La diferencia entre microscopía de dos fotones y microscopía confocal láser.
El microscopio confocal láser es un conjunto de sistemas de observación, análisis y salida que utilizan láser como fuente de luz, principio de enfoque conjugado y dispositivo sobre la base del microscopio óptico tradicional y procesamiento de imágenes digitales del objeto observado usando una computadora. Los sistemas principales incluyen fuentes de luz láser, microscopios automáticos, módulos de escaneo (incluidos canales y orificios ópticos confocales, espejos de escaneo, detectores), procesadores de señales digitales, computadoras y dispositivos de salida de imágenes (pantallas, impresoras en color). Mediante el uso de un microscopio confocal de barrido láser, es posible realizar tomografías e imágenes de la muestra observada. Por tanto, es posible observar y analizar la estructura espacial tridimensional de las células sin sufrir daños.
Al mismo tiempo, la microscopía confocal de barrido láser también es una herramienta poderosa para la observación dinámica de células vivas, el etiquetado de inmunofluorescencia múltiple y el etiquetado de fluorescencia de iones. Analiza con precisión la esencia del espectro y distingue señales de diferentes etiquetas con espectros de emisión muy superpuestos.
Lo más importante es que para la tinción de fluorescencia multicolor, puede eliminar por completo la influencia de la diafonía de fluorescencia y, al mismo tiempo, minimizar la pérdida de la señal de fluorescencia de la muestra. Todas estas son cosas que los espejos comunes no pueden lograr.

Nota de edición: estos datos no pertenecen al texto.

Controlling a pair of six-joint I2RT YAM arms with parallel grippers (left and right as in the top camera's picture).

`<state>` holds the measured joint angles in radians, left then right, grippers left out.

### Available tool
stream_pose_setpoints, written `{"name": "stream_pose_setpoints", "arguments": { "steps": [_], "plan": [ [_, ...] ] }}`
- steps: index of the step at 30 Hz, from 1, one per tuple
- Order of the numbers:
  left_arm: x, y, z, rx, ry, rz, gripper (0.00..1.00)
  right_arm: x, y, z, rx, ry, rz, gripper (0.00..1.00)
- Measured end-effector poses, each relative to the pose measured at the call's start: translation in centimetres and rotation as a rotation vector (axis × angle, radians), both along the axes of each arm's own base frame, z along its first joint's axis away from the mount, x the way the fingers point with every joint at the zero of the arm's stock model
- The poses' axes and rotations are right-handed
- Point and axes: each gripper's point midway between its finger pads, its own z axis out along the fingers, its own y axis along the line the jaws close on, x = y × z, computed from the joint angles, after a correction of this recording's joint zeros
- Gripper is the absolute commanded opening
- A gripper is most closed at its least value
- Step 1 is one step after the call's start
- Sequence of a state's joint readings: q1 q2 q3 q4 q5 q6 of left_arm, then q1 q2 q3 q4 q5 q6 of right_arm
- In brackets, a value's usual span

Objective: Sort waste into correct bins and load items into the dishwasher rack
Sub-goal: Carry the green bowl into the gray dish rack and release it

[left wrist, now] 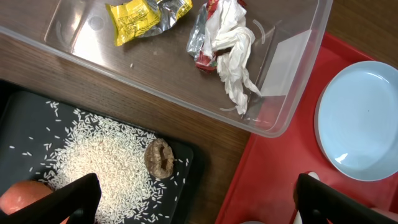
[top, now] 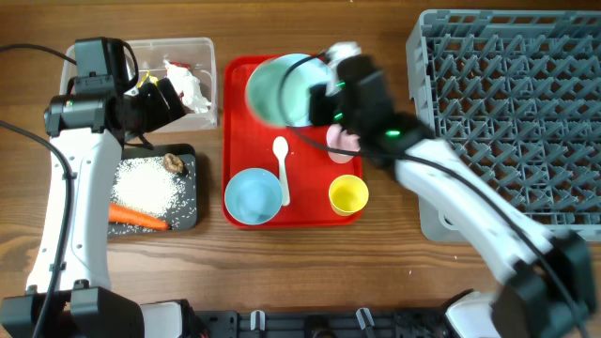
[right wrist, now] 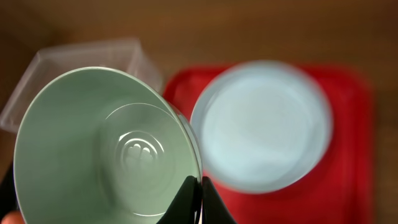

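My right gripper is shut on the rim of the pale green bowl, one finger inside and one outside. The bowl hangs tilted above the far part of the red tray, covering most of the light blue plate. On the tray sit a blue bowl, a white spoon, a pink cup and a yellow cup. The grey dishwasher rack stands at the right. My left gripper hangs open over the gap between the bins and the tray, holding nothing.
A clear bin at the far left holds a yellow wrapper and crumpled white paper. In front of it a black tray holds rice, a brown lump and a carrot.
The right gripper, which stood open astride the green bowl's rim on the tray, is now shut on that rim, and the bowl is off the tray. The left arm has not moved.
First my left gripper hung open over the tray's dishes while the right arm was by the rack. Then the left was back over the bins and the right was above the green bowl. Then the right jaws straddled its rim, and now they hold it aloft.
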<state>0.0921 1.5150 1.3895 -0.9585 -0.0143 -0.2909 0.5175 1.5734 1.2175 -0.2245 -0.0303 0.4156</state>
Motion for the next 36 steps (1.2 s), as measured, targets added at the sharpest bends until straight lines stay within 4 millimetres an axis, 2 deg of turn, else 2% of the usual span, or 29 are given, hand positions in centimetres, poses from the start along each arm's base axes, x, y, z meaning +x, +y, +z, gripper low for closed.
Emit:
{"name": "stream_pose_setpoints", "arguments": {
  "steps": [4, 12, 16, 20, 24, 30, 36],
  "plan": [
    [0.0, 0.0, 0.0, 0.0, 0.0, 0.0, 1.0, 1.5, -6.2, 5.5, -0.075, -0.17, -0.18, 0.04],
    [0.0, 0.0, 0.0, 0.0, 0.0, 0.0, 1.0, 4.7, -19.2, 10.7, -0.47, -0.425, -0.651, 0.04],
    [0.0, 0.0, 0.0, 0.0, 0.001, 0.0, 1.0, 5.8, -24.9, 11.9, -0.631, -0.468, -0.808, 0.04],
    [0.0, 0.0, 0.0, 0.0, 0.002, 0.0, 1.0, 7.3, -29.9, 10.5, -0.83, -0.44, -0.877, 0.04],
    [-0.1, 0.0, 0.0, 0.0, 0.003, 0.0, 1.0, 9.0, -32.6, 8.0, -1.019, -0.397, -0.882, 0.05],
    [-0.1, 0.0, 0.0, 0.0, 0.002, 0.0, 1.0, 11.2, -33.2, 2.8, -1.264, -0.296, -0.768, 0.04],
    [0.0, 0.0, 0.0, 0.0, 0.002, 0.0, 1.0, 12.0, -33.2, -0.8, -1.356, -0.223, -0.685, 0.04]
  ]
}}
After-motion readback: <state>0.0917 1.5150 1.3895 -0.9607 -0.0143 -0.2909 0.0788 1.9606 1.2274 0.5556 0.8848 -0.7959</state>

La relación de distancia focal entre el objetivo del microscopio y el ocular.
Diferentes principios
1. Microscopio de fluorescencia: utiliza luz ultravioleta como fuente de luz para iluminar el objeto que se está probando, provocando que emita fluorescencia y luego observa la forma y posición del objeto bajo el microscopio.

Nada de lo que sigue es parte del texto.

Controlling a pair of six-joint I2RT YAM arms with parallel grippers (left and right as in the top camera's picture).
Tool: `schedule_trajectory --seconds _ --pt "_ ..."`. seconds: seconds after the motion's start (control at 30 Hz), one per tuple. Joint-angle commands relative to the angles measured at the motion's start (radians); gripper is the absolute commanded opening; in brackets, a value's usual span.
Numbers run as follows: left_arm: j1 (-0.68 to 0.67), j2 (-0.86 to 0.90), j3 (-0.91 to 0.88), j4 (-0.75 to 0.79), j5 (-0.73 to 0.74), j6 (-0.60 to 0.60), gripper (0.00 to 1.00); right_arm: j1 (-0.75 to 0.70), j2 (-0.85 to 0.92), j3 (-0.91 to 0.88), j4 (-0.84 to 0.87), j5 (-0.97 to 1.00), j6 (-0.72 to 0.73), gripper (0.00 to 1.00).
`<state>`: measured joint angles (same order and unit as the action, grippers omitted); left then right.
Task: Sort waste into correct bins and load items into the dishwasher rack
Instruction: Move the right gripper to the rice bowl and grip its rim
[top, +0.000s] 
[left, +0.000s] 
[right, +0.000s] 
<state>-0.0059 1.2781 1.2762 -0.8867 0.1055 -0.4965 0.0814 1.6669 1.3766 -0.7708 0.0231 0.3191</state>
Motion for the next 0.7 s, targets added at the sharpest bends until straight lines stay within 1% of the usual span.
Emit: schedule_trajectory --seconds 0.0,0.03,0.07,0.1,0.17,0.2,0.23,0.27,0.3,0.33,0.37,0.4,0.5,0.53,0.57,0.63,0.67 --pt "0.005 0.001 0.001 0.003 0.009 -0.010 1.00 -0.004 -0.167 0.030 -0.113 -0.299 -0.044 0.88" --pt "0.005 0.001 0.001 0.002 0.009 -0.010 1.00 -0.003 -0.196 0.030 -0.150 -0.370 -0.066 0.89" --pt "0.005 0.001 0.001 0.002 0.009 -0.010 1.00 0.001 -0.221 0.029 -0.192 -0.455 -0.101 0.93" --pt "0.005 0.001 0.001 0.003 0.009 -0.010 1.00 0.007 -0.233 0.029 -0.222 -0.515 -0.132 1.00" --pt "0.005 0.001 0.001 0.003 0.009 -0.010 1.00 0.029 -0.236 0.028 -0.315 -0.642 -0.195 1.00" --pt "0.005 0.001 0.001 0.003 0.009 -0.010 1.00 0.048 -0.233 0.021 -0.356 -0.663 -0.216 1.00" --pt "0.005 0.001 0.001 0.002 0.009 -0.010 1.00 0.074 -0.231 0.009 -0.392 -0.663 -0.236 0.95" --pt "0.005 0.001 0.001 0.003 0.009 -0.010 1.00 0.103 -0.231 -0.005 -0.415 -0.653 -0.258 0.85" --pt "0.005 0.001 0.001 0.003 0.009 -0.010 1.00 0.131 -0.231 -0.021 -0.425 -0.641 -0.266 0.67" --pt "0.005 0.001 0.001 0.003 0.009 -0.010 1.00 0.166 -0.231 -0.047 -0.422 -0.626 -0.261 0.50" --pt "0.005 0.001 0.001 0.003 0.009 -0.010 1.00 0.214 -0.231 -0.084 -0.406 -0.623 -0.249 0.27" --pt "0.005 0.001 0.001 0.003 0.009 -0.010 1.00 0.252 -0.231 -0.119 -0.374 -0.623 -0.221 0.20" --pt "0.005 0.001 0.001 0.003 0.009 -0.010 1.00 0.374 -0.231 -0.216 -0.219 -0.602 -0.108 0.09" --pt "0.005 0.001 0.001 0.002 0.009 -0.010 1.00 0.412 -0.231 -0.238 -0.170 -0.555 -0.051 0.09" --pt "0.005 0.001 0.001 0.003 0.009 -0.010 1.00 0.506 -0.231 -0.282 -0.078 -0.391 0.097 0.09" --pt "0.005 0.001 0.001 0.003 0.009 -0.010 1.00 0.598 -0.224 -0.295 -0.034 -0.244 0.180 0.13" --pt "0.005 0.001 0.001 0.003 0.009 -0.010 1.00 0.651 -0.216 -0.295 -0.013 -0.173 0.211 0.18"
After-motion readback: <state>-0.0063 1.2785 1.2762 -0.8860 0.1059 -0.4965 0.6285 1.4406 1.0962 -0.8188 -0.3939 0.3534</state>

2. Microscopio confocal láser: sobre la base de imágenes de microscopía de fluorescencia, se instala un dispositivo de escaneo láser para excitar sondas de fluorescencia utilizando luz ultravioleta o visible.

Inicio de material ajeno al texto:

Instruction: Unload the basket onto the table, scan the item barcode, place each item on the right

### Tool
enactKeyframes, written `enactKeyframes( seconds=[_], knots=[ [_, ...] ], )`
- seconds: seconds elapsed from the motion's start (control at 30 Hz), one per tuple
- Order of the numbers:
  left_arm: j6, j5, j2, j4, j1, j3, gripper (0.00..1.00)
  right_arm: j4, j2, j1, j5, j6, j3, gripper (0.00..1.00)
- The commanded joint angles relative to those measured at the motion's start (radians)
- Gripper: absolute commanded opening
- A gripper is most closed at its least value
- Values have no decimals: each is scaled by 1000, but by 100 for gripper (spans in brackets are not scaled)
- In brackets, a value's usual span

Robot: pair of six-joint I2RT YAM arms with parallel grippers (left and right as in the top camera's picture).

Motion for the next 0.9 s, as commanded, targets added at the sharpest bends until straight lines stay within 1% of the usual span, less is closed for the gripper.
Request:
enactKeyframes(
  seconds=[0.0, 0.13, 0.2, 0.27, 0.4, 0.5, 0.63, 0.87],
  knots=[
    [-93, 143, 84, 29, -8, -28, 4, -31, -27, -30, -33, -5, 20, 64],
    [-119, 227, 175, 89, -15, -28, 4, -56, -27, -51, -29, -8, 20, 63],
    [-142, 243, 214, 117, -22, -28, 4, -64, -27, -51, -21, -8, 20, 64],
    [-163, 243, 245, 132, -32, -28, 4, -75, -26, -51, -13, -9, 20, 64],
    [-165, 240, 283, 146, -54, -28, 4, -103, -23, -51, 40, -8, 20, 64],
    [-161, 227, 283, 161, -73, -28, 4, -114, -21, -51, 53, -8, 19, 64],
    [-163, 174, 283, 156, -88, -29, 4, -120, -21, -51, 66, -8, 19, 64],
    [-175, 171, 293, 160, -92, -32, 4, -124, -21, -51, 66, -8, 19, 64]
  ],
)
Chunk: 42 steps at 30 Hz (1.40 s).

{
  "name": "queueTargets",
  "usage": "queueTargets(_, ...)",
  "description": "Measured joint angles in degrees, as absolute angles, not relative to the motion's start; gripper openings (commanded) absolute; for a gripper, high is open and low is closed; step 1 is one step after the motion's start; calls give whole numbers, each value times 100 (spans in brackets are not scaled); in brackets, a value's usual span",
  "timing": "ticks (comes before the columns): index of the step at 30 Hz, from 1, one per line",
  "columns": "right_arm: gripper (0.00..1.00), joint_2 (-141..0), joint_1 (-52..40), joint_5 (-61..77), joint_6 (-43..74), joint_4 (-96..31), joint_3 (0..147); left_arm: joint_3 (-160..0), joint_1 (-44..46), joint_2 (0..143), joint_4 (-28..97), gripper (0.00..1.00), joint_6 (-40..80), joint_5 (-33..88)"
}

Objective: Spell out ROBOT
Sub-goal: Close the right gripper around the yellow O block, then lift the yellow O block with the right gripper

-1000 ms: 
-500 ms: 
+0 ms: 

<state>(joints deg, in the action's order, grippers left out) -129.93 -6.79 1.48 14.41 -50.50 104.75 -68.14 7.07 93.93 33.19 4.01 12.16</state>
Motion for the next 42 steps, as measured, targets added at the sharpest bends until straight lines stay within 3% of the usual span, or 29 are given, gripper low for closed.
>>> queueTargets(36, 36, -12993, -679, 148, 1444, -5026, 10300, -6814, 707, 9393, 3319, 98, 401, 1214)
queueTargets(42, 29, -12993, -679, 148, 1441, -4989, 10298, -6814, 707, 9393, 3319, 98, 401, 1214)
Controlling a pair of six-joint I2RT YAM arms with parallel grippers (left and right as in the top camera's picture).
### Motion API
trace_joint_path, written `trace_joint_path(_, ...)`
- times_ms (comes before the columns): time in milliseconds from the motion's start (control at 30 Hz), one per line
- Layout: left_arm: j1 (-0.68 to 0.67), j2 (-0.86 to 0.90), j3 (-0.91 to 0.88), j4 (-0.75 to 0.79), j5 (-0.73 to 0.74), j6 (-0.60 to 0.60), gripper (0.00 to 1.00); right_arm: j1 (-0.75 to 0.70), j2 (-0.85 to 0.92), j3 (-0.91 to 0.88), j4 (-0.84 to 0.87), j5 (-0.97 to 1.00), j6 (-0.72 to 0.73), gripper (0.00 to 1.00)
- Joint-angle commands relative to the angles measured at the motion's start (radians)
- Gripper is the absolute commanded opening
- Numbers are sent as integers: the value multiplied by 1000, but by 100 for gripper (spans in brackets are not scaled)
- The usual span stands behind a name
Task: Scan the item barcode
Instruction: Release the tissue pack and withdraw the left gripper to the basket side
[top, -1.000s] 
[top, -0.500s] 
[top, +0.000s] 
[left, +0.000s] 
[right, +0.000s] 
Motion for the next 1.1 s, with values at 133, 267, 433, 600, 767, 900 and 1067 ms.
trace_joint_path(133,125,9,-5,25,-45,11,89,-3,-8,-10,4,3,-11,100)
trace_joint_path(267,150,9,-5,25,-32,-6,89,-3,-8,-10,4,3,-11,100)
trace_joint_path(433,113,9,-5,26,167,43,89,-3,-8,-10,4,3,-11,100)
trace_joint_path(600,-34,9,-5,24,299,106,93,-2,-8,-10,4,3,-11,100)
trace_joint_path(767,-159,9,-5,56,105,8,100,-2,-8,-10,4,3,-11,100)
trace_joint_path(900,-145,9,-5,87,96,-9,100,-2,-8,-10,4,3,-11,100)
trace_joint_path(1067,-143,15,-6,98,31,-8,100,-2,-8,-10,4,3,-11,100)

Diferentes características
1. Microscopio de fluorescencia: se utiliza para estudiar la absorción, transporte, distribución y localización de sustancias dentro de las células. Algunas sustancias de las células, como la clorofila, pueden emitir fluorescencia después de ser expuestas a la radiación ultravioleta; Es posible que algunas sustancias por sí mismas no emitan fluorescencia, pero si se tiñen con tintes fluorescentes o anticuerpos fluorescentes, también pueden emitir fluorescencia bajo radiación ultravioleta.
2. Microscopio confocal láser: uso de una computadora para el procesamiento de imágenes para obtener imágenes fluorescentes de la microestructura interna de células o tejidos y observar señales fisiológicas como Ca2+, valor de pH, potencial de membrana y cambios en la morfología celular. a nivel subcelular.